● Work to be completed: When you reach the line containing "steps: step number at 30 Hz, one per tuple" in the data below, reproduce it and every line that follows, exactly and without additions.

▼▼▼

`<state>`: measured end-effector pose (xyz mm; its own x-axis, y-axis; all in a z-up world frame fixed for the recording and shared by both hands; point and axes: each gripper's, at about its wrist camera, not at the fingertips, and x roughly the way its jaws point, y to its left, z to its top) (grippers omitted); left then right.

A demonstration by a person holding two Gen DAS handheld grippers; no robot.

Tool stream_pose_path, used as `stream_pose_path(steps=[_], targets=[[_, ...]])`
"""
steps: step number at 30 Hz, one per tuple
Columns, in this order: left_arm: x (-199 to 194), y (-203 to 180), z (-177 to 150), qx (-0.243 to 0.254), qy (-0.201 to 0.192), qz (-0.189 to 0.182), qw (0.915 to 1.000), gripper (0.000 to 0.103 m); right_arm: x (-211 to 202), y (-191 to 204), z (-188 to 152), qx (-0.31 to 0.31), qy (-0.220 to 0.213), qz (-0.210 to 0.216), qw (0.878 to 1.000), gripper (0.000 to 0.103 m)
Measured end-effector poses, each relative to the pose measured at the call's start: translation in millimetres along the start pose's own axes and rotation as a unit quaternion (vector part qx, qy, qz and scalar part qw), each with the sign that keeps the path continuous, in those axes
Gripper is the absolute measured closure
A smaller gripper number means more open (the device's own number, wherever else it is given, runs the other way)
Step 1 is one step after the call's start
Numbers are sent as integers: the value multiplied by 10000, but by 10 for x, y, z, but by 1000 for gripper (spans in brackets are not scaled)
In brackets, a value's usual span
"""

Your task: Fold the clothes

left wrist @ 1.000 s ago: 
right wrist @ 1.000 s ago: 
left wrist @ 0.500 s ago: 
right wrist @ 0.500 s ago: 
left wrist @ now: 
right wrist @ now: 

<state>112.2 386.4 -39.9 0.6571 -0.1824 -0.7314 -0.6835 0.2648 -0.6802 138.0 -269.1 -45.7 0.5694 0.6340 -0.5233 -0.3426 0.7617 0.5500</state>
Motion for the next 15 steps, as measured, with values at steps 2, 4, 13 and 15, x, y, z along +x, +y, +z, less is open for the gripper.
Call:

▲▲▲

● Answer below:
steps: step number at 30 Hz, one per tuple
Columns, in this order: left_arm: x (-199 to 194), y (-203 to 180), z (-177 to 150), qx (-0.243 to 0.254), qy (-0.201 to 0.192), qz (-0.189 to 0.182), qw (0.915 to 1.000), gripper (0.000 to 0.103 m); right_arm: x (-211 to 202), y (-191 to 204), z (-188 to 152), qx (-0.31 to 0.31), qy (-0.220 to 0.213), qz (-0.210 to 0.216), qw (0.878 to 1.000), gripper (0.000 to 0.103 m)
Measured end-effector poses, each relative to the pose measured at the call's start: translation in millimetres along the start pose's own axes and rotation as a unit quaternion (vector part qx, qy, qz and scalar part qw), each with the sign that keeps the path continuous, in those axes
Gripper is the absolute measured closure
A smaller gripper number means more open (the device's own number, wherever else it is given, runs the other way)
Step 1 is one step after the call's start
Numbers are sent as integers: the value multiplied by 10000, but by 10 for x, y, z, but by 1000 for gripper (spans in brackets are not scaled)
In brackets, a value's usual span
"""

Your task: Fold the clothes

left wrist @ 1.000 s ago: 
right wrist @ 1.000 s ago: 
left wrist @ 0.500 s ago: 
right wrist @ 0.500 s ago: 
left wrist @ now: 
right wrist @ now: 

<state>112.2 386.4 -39.9 0.6571 -0.1824 -0.7314 -0.6835 0.2648 -0.6802 138.0 -269.1 -45.7 0.5694 0.6340 -0.5233 -0.3426 0.7617 0.5500</state>
Motion for the next 15 steps, as measured, with values at steps 2, 4, 13 and 15, x, y, z along +x, +y, +z, less is open for the gripper.
Call:

That brings the answer to completion.